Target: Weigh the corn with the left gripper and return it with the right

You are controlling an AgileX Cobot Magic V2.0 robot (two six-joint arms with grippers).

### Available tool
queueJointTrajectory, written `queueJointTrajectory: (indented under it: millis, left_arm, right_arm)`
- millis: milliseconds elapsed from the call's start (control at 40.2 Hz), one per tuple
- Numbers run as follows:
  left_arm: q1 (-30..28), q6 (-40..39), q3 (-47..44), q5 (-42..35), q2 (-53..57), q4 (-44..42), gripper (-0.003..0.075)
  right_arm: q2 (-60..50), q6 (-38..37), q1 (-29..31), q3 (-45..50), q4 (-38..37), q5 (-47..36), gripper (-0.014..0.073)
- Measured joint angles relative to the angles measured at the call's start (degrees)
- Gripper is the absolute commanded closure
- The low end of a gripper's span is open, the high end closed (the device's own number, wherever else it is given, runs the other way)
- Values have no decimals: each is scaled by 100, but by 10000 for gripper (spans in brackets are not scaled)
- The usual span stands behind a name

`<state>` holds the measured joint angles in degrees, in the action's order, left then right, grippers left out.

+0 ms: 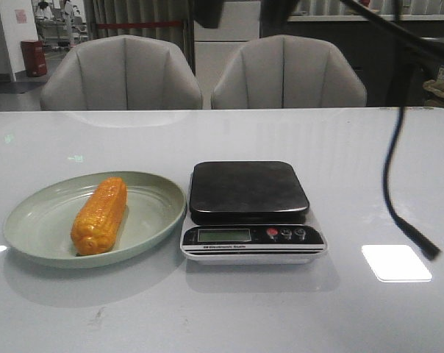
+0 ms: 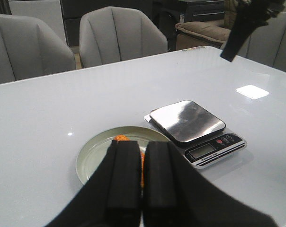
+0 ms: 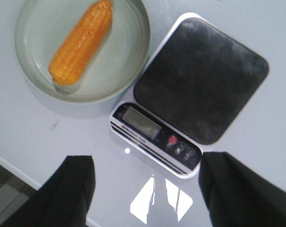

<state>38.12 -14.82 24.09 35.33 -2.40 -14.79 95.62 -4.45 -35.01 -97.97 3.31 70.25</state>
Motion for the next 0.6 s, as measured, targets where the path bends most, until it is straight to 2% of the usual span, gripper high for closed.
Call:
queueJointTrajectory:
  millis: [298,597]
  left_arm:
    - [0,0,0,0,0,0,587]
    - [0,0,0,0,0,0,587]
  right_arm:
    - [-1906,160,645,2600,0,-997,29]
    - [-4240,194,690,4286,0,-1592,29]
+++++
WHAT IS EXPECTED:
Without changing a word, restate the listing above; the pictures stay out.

RESULT OF THE EXERCISE:
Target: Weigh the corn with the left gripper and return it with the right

You are controlling an AgileX Cobot Magic V2.0 robot (two six-joint arms with grippers).

### Available tool
queueJointTrajectory, written `queueJointTrajectory: (indented under it: millis, left_arm, right_arm)`
- millis: milliseconds elapsed from the call's start (control at 40.2 Hz), one per tuple
- Numbers run as follows:
  left_arm: q1 (-30..28), q6 (-40..39), q3 (-47..44), q5 (-42..35), q2 (-53..57), q4 (-44..42), gripper (-0.003..0.075)
  right_arm: q2 (-60..50), q6 (-38..37), q1 (-29..31), q3 (-45..50), q4 (-38..37), q5 (-47..36), gripper (-0.014..0.073)
- Measured joint angles relative to the angles measured at the call's start (degrees)
- Gripper is the absolute commanded closure
- The low end of a gripper's span is open, the high end closed (the device's own number, wherever else it is given, runs the other way)
- Values have no decimals: each is scaled by 100, but by 10000 for gripper (spans in brackets are not scaled)
- The usual span stands behind a name

`<state>` holds the measured joint angles in degrees, in the action's order, left then right, grippers left out.

+0 ms: 
+0 ms: 
+0 ms: 

<state>38.12 -14.82 24.09 35.33 -2.40 -14.79 95.62 -4.45 -35.01 -97.97 3.31 70.25</state>
Motion for the next 0.6 s, as measured, targets where the path bends most, until it is straight to 2% of the usual span, gripper high for closed.
Call:
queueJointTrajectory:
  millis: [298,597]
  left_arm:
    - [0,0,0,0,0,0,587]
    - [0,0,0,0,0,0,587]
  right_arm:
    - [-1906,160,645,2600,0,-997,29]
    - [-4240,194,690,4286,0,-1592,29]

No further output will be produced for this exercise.